[tahoe-dev] how to encrypt and integrity-check with only one value (was: Re: two reasons not to use semi-private keys in our new cap design)

Thu Sep 10 09:13:49 PDT 2009

Dear David-Sarah and Brian:

Hello, I am slowly catching up on the burst of crypto cap creativity  
that you two posted over the last few days.

On Monday,2009-09-07, at 1:48 , Brian Warner wrote:

>  * we can't determine the storage-index until after we've encoded the
>    entire file (which generally means after we've uploaded it). So we
>    need a new uploader protocol that lets us upload to an as-yet- 
> unnamed
>    slot, and then provide the slot's storage-index at the very end of
>    the process. This is more work, but it isn't a huge deal.

Remember that I really, really want this anyway, because this is  
necessary to have "one-pass" == "on-line" upload.  Imagine that you  
are a tiny embedded machine with little RAM and little or no disk.   
Your client opens an HTTP connection to you and starts uploading the  
plaintext of a huge file, expecting you to store it on a Tahoe-LAFS  
grid.  You need to (a) pick a random encryption key, (b) perform  
encryption, erasure-coding, and computation of the verification data,  
(c) send the resulting encrypted shares and verification data to  
storage servers.  You have to do all of this in an "on-line" way,  
i.e. you can't store a lot of intermediate data somewhere while  
waiting to see the end of the plaintext.  Then, (d) return the  
resulting read-cap to the client as quickly as possible after the  
client finishes sending you the plaintext.  This is ticket #320.

>  * we wouldn't be able to directly use our permuted-list Tahoe2
>    peer-selection protocol, since we won't know the storage-index (and
>    thus the permuted list) until after we've uploaded all the  
> shares. I
>    think we'd have to go with the "server-selection-index" idea: a  
> much
>    shorter string (since it only needs to provide load-balancing, not
>    collision resistance), either randomly generated or derived from a
>    salted CHK hash (and thus computable before encoding/upload),  
> used to
>    permute the peerlist.

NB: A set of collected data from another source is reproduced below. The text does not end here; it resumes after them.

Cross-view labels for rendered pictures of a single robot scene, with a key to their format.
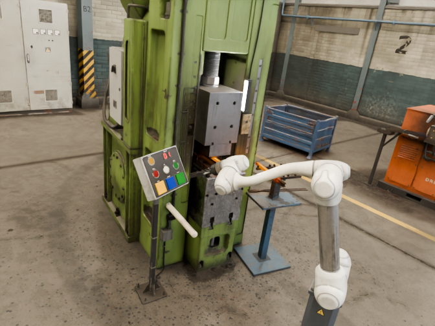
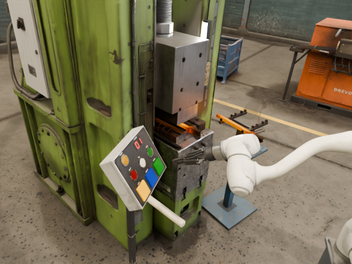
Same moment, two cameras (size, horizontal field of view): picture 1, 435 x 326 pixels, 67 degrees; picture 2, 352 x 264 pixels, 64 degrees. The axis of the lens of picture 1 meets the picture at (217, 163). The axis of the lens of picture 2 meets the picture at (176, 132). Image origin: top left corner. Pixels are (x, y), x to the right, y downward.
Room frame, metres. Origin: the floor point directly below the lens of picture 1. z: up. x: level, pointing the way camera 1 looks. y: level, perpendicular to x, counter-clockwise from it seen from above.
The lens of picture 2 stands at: (0.86, 0.45, 1.95)
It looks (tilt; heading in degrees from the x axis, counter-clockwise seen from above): 31 degrees down; 346
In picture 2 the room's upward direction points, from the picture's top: 3 degrees clockwise
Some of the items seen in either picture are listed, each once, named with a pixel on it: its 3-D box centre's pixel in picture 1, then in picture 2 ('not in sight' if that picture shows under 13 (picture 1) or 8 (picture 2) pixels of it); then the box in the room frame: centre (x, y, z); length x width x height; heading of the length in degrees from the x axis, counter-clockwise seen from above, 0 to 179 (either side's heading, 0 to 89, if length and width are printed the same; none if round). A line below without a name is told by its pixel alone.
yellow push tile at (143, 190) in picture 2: (160, 187); (142, 190); (1.88, 0.34, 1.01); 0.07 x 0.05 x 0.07; 150
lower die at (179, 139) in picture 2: (204, 159); (163, 123); (2.59, 0.11, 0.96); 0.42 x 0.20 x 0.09; 35
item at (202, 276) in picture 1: (208, 268); (182, 234); (2.38, -0.04, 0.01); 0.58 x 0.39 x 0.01; 125
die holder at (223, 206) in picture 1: (206, 185); (166, 150); (2.63, 0.07, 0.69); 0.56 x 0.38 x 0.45; 35
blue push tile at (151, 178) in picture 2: (170, 183); (150, 177); (1.97, 0.29, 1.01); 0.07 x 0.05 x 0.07; 150
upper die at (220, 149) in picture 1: (206, 141); (164, 103); (2.59, 0.11, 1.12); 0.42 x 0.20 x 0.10; 35
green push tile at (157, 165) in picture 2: (180, 178); (157, 166); (2.05, 0.24, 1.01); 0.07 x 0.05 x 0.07; 150
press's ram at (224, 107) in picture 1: (214, 111); (170, 66); (2.62, 0.07, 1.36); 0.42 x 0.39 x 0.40; 35

This string must be included in the readcap,
>    increasing it's length, but we could probably get away with  
> maybe 20
>    bits or so.

Argh!  You are right!  Another few bits needed in the readcap!  Boo  
hoo.  :-(

> So, while I like the one-cryptovalue trick, I'm unsatisfied with both
> the lack of server-side validation and offline readcap-to-verifycap
> attenuation, and the separate SSI value makes me slightly nervous.

Re: server-side validation, what do you think of my proposal in [1]?   
It lets the server fully validate the verify-cap, and readers carry  
around just enough of the verify cap to give themselves a massive  
advantage (a million to one) over DoS'ers.

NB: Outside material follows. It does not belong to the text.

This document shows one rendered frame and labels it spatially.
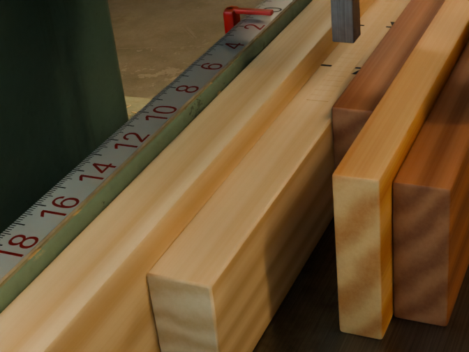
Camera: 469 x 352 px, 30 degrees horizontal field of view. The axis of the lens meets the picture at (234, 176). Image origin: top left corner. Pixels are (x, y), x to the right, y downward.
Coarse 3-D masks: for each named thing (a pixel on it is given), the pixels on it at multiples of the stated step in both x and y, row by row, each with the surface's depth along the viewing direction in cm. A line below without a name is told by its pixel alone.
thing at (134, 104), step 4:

Re: offline diminishing readcap-to-verifycap, I liked your and David- 
Sarah's comments about storing the verifycap with the readcap  
sometimes.  In general, each kind of cap could have a base part --  
the minimal information which is necessary and sufficient to be a cap  
(assuming full access to servers) -- plus it could have an "extended"  
part -- pieces that you can always get from the servers if you have  
the base part, but you can save round-trips if you have the extended  
part.  For read-caps, the minimal part could be the crypto value, the  
server-selection-index (boo hoo) and a 20-bit prefix of the  
verifycap.  The extended part could be the full verify-cap and the  
k_enc.  Or maybe the extended part could be the full public key and  
the read key!

Then it would be up to the user of the cap to decide whether to use  
the smallest possible cap or to use the extended cap in order to save  
round-trips when dereferencing or diminishing it.

Re: separate SSI (server-selection-index) value, what makes you  
nervous about it?  Personally, I like the idea of separating the data  
(crypto) layer from the network (server-selection) layer.  Some grids  
might have a server-selection policy that you always query the  
servers in increasing order of network round trip time, regardless of  
which cap you are looking for.  Those grids wouldn't need a server- 
selection-index at all.  Others might accompany each of their caps  
with a description of which servers each share was last seen on.   
That would be in a sense a very large, optional SSI.  (Hm, and it  
would act a bit like a slow, persistent BitTorrent tracker.  :-))

Is the fact that people might eventually use such crazy server- 
selection policies (that we haven't yet vetted) one of the things  
that makes you nervous about separating out the SSI?  :-)

Regards,

Zooko

[1] http://allmydata.org/pipermail/tahoe-dev/2009-September/002829.html

tickets mentioned in this letter:

http://allmydata.org/trac/tahoe/ticket/320 # add streaming (on-line)  
upload to HTTP interface